Blender scene slower on what should be a better computer

I have tried the attached scene on two different computers. It is not a complex scene; it just has two objects with view subdivision level of 3.

I am using the official release of Blender 2.79 on both machines.

The first computer is the new MacBook Pro 15-inch with the following specs:
OS: macOS Sierra
CPU: Quad Core 2.8 GHz Intel Core i7
RAM: 16 GB 2133 MHz LPDDR3
GPU: Radeon Pro 555 2048 MB
Intel HD Graphics 630 1536 MB

The second computer, is my desktop PC that has the following specs:
OS: CentOS 7
CPU: Intel i7-4790k Quad Core 4.0 GHz
RAM: 32 GB 1600 MHz DDR3
GPU: Gigabyte Nvidia GTX 770 OC 2GB

When I open the scene on desktop PC, the viewport navigation is fine, but selecting objects is slow. It takes a couple of seconds to update the selection. The only way to get around this, is to lower the subdivision level to 1. On the MacBook Pro, this doesn’t happen.

Initially, I though it might be the GPU, since Blender is using both GPUs for OpenCL computing. However, when I disabled one of them, the scene is still really responsive, with no issues at all.

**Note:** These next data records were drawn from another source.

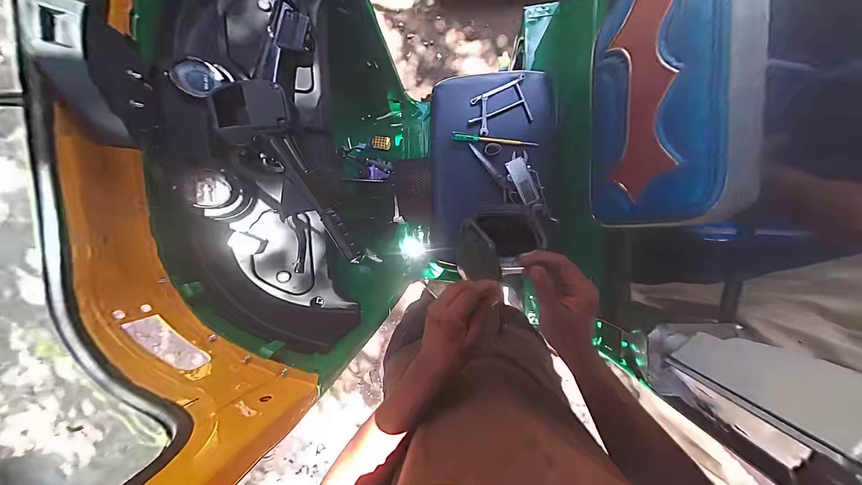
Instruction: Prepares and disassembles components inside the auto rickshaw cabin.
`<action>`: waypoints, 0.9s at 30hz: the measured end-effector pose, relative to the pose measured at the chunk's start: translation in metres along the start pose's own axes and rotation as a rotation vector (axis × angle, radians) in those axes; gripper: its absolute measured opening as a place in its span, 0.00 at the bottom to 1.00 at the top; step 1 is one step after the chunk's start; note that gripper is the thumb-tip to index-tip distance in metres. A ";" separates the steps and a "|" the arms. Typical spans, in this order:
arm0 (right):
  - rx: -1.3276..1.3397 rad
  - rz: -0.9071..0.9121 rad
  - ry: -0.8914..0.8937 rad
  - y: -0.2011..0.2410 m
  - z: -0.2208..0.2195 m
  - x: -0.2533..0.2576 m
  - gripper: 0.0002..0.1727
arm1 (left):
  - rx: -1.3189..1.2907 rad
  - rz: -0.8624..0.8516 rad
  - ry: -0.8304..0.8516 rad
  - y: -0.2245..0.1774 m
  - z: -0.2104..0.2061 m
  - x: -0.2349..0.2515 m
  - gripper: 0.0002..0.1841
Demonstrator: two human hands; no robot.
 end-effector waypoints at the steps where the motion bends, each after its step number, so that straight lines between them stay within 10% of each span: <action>1: 0.140 -0.076 0.009 -0.001 -0.005 -0.004 0.17 | 0.021 -0.033 0.021 0.000 -0.004 0.002 0.10; 8: 0.810 -0.784 -0.094 -0.007 -0.034 -0.047 0.28 | 0.353 -0.337 0.267 -0.010 -0.034 0.008 0.11; 16: 0.789 -0.889 -0.323 -0.043 -0.049 -0.003 0.13 | 0.419 -0.175 0.467 0.010 -0.021 0.009 0.23; 20: 0.386 -0.595 -0.296 -0.097 -0.043 0.101 0.16 | 0.377 0.024 0.378 0.043 0.022 0.006 0.24; 27: -0.658 -0.403 0.301 -0.200 -0.094 0.247 0.15 | 0.220 0.654 0.140 0.119 0.113 -0.035 0.22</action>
Point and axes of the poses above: each hand's wrist, its own x-axis towards the middle knuckle, its own z-axis out of the back of the hand, y = z × x, the point moved 3 cm from there along x, towards the middle knuckle, and after that the axes turned 2 degrees about -x, right-handed, at the moved point
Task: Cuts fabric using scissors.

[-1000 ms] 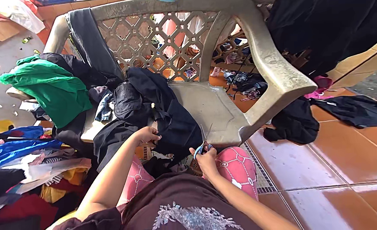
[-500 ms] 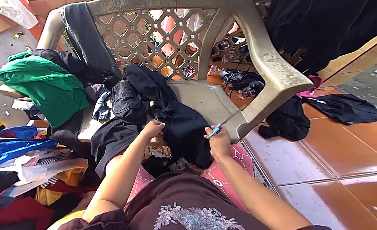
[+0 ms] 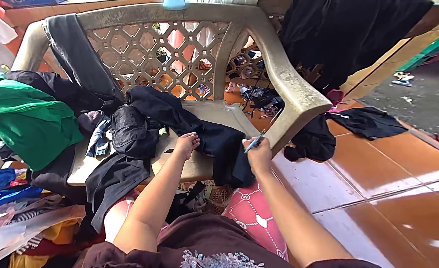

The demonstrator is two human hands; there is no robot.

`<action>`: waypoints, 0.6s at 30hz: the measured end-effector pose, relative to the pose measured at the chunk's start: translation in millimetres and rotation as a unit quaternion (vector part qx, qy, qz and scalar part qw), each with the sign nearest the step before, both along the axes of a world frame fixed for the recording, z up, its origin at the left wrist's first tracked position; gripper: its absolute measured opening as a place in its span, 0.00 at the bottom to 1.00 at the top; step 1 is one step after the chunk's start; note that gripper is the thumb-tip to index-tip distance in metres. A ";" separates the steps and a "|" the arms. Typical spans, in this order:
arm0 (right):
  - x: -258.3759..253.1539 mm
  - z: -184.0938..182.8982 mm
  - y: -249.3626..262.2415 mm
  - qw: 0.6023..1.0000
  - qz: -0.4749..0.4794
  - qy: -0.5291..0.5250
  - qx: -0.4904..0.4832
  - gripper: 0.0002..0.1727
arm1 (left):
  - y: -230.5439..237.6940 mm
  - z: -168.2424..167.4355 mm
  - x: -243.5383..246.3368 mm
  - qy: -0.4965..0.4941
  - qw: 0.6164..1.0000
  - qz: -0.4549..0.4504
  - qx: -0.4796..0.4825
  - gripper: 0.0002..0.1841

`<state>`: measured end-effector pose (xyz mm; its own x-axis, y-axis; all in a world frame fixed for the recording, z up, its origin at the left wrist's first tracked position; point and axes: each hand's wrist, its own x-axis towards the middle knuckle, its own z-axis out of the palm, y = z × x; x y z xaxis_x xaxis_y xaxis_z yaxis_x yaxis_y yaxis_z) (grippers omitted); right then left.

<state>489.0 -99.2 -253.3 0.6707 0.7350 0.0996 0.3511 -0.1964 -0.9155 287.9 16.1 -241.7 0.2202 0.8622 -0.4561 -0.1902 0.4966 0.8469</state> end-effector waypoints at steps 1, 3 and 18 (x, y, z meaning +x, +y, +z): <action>-10.2 -4.6 -3.8 0.999 0.026 0.013 0.020 0.27 | 4.0 -0.8 4.5 -0.003 1.000 0.006 -0.006 0.18; -25.4 -14.2 -7.9 0.997 0.073 0.028 0.021 0.27 | 12.8 -1.3 14.2 -0.014 1.000 0.015 -0.013 0.19; -24.7 -54.9 -25.8 0.965 0.132 0.172 0.145 0.18 | 37.8 -8.4 47.8 0.028 0.991 0.049 -0.118 0.12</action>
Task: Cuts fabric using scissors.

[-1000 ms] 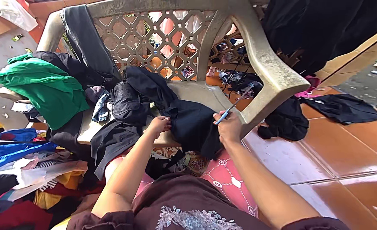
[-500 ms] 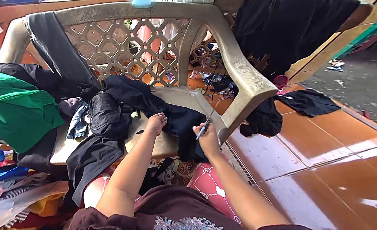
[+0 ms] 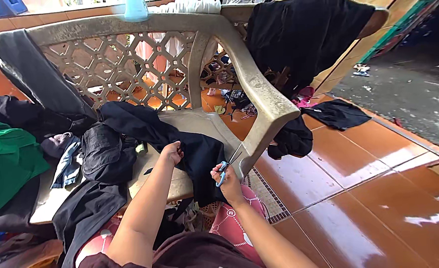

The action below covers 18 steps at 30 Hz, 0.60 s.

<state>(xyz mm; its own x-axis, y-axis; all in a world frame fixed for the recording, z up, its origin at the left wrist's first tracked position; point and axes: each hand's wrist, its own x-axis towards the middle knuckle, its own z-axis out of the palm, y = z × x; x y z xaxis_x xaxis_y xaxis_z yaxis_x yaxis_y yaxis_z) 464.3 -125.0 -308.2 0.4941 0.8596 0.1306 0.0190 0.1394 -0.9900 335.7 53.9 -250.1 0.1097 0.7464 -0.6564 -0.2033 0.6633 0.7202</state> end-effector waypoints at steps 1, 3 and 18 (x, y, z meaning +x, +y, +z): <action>-0.3 2.9 -1.7 1.000 -0.002 0.008 0.005 0.17 | 0.3 0.1 -1.9 -0.013 1.000 0.009 -0.004 0.08; -1.6 12.2 -8.2 1.000 -0.003 0.000 -0.011 0.17 | -2.7 3.1 -10.0 -0.060 0.998 0.025 -0.020 0.07; -41.6 53.7 -25.5 0.862 0.384 0.019 -0.329 0.17 | -70.8 1.0 -104.8 -0.055 0.984 -0.094 0.143 0.25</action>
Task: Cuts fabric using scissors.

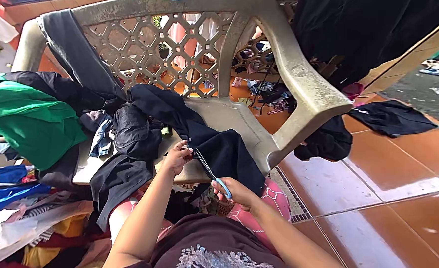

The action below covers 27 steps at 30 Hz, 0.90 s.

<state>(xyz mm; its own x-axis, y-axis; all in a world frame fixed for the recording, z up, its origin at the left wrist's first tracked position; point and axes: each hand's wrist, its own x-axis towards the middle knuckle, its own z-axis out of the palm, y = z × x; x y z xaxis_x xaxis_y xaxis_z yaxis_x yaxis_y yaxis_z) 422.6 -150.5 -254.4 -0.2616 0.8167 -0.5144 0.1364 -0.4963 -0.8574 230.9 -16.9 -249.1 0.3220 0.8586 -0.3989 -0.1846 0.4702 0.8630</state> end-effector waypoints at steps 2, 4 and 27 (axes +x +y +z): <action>-6.8 1.4 6.0 1.000 -0.004 0.017 -0.025 0.19 | -6.5 4.1 -5.9 -0.003 1.000 0.008 0.010 0.25; -12.4 1.4 9.7 0.998 -0.010 0.036 -0.041 0.21 | -10.3 4.6 -10.8 -0.013 1.000 0.011 0.015 0.24; -36.5 8.0 23.4 0.996 -0.073 0.049 -0.025 0.17 | -26.1 2.4 -7.8 0.004 1.000 0.021 0.012 0.25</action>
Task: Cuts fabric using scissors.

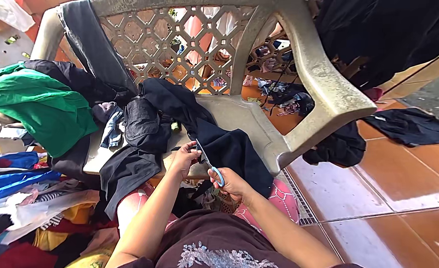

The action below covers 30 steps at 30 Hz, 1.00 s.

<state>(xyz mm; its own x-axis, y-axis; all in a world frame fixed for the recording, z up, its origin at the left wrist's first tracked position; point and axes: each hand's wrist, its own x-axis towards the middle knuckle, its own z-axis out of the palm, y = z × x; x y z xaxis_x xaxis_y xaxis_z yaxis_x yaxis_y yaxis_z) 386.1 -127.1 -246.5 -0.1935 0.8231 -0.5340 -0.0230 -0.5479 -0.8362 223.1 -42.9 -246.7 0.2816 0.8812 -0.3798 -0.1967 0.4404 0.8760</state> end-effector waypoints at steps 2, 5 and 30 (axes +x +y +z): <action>3.5 1.7 -0.9 1.000 -0.022 -0.002 0.016 0.15 | 4.4 5.3 -2.1 0.017 1.000 -0.006 0.007 0.24; 19.5 4.3 -1.1 0.992 -0.098 -0.028 0.073 0.13 | 23.7 31.9 -8.6 0.058 0.997 -0.005 0.055 0.21; 55.8 -1.4 -59.6 0.974 -0.157 -0.077 0.146 0.15 | 32.5 8.7 44.7 0.231 0.952 -0.202 0.002 0.19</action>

Could it be the newer CPU on the MacBook Pro, the faster RAM, or just a mere difference between OpenCL and CUDA?

Attachments

bike_tyre_test.blend (1.48 MB)

Hi.
Have you installed the nvidia proprietary drivers on your PC?
If not, you install nvidia drivers. I do not know how it is done in your distro. Distributions often have driver manager or package manager from which drivers can be installed.
Please share the result of the following commands from the terminal:

lspci | grep -iE 'vga|3D'
cat /proc/driver/nvidia/version

By the way, selection methods have more to do with OpenGL than with OpenCL. This depends a lot on the graphics driver you are using. You have several selection methods available in Blender User preferences > System > Selection. If you are using intel iGPU (or nvidia Nouveau driver) instead of nvidia and proprietary drivers, you should try for example with “OpenGL Occlusion Queries”, and maybe then also marking the option below “OpenGL Depth Picking”. Anyway you should try to use nvidia card with proprietary drivers.

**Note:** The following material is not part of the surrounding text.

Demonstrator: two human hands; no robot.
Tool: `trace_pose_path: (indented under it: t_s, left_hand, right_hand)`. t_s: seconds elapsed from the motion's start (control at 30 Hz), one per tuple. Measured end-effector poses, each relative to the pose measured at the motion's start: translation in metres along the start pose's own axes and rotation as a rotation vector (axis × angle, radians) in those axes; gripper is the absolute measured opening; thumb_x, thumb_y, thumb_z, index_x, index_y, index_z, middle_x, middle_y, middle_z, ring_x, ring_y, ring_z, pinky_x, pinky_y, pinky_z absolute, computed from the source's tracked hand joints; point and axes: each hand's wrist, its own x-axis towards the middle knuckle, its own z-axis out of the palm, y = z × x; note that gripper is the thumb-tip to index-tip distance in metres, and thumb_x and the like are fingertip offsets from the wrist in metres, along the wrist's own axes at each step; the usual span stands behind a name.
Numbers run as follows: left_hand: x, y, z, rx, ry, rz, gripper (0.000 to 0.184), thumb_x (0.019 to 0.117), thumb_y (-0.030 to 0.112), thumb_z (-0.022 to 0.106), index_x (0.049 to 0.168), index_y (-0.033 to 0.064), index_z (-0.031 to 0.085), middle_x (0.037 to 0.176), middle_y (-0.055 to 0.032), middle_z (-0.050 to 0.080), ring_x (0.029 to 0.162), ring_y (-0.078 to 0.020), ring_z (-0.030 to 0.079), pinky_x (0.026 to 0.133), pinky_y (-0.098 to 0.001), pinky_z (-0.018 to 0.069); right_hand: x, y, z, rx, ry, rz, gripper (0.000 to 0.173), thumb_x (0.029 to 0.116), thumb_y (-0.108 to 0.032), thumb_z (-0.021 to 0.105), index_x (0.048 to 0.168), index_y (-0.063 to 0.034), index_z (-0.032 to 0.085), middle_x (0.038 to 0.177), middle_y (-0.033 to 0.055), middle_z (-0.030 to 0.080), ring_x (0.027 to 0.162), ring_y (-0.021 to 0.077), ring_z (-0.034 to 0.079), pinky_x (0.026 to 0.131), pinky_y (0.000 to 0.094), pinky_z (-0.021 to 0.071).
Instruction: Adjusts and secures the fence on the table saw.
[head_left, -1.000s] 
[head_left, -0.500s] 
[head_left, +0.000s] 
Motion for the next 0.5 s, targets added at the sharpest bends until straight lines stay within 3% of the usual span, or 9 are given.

I already have the proprietary drivers installed. CentOS has a repository that packages the drivers, so users can install it easily.

I am away from that computer at the moment, but I will share the output of the commands as soon as I am back.

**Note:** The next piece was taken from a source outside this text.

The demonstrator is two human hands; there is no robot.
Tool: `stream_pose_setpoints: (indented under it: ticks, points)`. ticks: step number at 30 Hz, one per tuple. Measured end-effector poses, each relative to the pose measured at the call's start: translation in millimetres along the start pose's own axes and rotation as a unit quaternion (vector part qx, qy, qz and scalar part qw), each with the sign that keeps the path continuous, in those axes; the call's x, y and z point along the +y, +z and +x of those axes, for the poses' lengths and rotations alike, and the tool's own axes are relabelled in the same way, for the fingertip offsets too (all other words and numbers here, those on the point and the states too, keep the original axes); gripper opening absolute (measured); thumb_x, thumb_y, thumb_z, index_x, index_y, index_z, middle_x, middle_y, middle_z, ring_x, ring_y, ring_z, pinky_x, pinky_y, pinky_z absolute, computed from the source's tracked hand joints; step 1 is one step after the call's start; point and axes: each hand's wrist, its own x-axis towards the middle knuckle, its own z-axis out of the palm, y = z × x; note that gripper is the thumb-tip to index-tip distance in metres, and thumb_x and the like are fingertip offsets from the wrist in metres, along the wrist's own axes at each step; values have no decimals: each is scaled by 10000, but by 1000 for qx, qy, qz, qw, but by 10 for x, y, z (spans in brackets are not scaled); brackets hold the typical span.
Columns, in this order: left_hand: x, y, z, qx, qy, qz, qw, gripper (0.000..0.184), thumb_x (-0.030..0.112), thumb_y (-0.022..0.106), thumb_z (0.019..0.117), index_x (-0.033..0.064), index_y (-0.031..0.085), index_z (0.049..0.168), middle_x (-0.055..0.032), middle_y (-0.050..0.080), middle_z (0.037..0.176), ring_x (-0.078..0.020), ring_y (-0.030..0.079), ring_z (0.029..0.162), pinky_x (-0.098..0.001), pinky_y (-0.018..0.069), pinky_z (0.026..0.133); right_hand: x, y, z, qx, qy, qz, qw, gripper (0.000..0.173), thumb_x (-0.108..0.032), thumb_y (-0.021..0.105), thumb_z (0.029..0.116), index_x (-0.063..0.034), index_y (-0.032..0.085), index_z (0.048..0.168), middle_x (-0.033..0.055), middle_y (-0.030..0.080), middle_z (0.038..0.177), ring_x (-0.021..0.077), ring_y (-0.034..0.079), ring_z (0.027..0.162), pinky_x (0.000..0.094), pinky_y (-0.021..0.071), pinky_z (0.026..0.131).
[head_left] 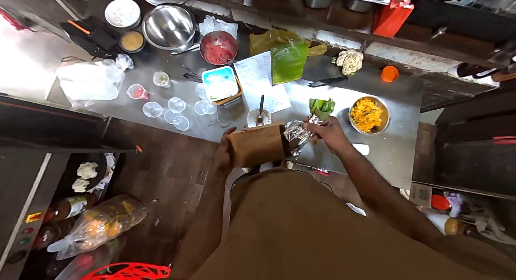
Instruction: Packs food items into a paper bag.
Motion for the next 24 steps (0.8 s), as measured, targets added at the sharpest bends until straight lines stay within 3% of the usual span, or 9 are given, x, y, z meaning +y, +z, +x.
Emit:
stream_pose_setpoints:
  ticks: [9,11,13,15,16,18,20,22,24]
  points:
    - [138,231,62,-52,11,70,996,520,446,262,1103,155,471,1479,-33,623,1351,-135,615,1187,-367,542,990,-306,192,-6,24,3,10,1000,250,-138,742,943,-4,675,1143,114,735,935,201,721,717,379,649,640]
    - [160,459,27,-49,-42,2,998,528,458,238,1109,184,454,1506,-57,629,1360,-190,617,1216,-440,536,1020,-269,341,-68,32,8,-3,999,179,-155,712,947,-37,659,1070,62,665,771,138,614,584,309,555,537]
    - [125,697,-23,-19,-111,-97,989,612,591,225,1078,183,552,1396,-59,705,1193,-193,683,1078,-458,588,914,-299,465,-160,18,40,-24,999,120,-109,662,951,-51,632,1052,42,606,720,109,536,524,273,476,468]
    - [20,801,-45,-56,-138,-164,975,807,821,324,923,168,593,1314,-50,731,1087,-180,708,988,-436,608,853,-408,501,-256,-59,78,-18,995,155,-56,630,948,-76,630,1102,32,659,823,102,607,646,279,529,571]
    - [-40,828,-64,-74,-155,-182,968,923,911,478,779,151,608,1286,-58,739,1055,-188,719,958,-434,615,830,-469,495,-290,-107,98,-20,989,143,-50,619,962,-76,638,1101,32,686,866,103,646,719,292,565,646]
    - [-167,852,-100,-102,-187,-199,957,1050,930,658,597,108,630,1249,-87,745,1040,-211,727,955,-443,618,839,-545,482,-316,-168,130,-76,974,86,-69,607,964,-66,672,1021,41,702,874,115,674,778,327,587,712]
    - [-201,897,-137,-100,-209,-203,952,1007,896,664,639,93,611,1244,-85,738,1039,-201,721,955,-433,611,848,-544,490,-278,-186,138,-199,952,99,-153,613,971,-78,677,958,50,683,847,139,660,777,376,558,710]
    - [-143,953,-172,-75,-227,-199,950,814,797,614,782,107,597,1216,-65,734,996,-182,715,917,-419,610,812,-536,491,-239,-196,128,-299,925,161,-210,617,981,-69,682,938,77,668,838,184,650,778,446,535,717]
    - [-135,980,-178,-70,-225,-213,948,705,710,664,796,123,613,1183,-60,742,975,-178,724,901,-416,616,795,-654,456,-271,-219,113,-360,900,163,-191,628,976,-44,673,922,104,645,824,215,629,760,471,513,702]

I know I have the 384.59 version of the driver.

Yes, you may have packages installed but for some reason drivers modules have not been loaded. Second command I asked will inform us about that (I hope)

Hi YAFU… I don’t think the problem is in the driver. I have Windows on the same machine, and it also has the same issue, despite having the NVIDIA driver installed.

However, here is output of the commands you sent me:

<i>lspci | grep -iE 'vga|3D'</i>

01:00.0 VGA compatible controller: NVIDIA Corporation GK104 [GeForce GTX 770] (rev a1)
<i>cat /proc/driver/nvidia/version</i>

NVRM version: NVIDIA UNIX x86_64 Kernel Module  384.59  Wed Jul 19 23:53:34 PDT 2017
GCC version:  gcc version 4.8.5 20150623 (Red Hat 4.8.5-11) (GCC)

It is also worth mentioning that I tried enabling “OpenGl Depth Picking” (without “OpenGL Occlusion Queries”) and it seems to have fixed the problem. I am not sure why I need it on my PC but not on the MacBook Pro, but for the time being, it seems to be doing the trick.

Yes, different selection methods and that option can improve performance. But it is strange that with nvidia proprietary drivers selection works very slowly as you mention. I have had similar problems on Linux but using OpenSource driver, but never with nvidia proprietary drivers.
Good to know that that option in the configuration has been useful.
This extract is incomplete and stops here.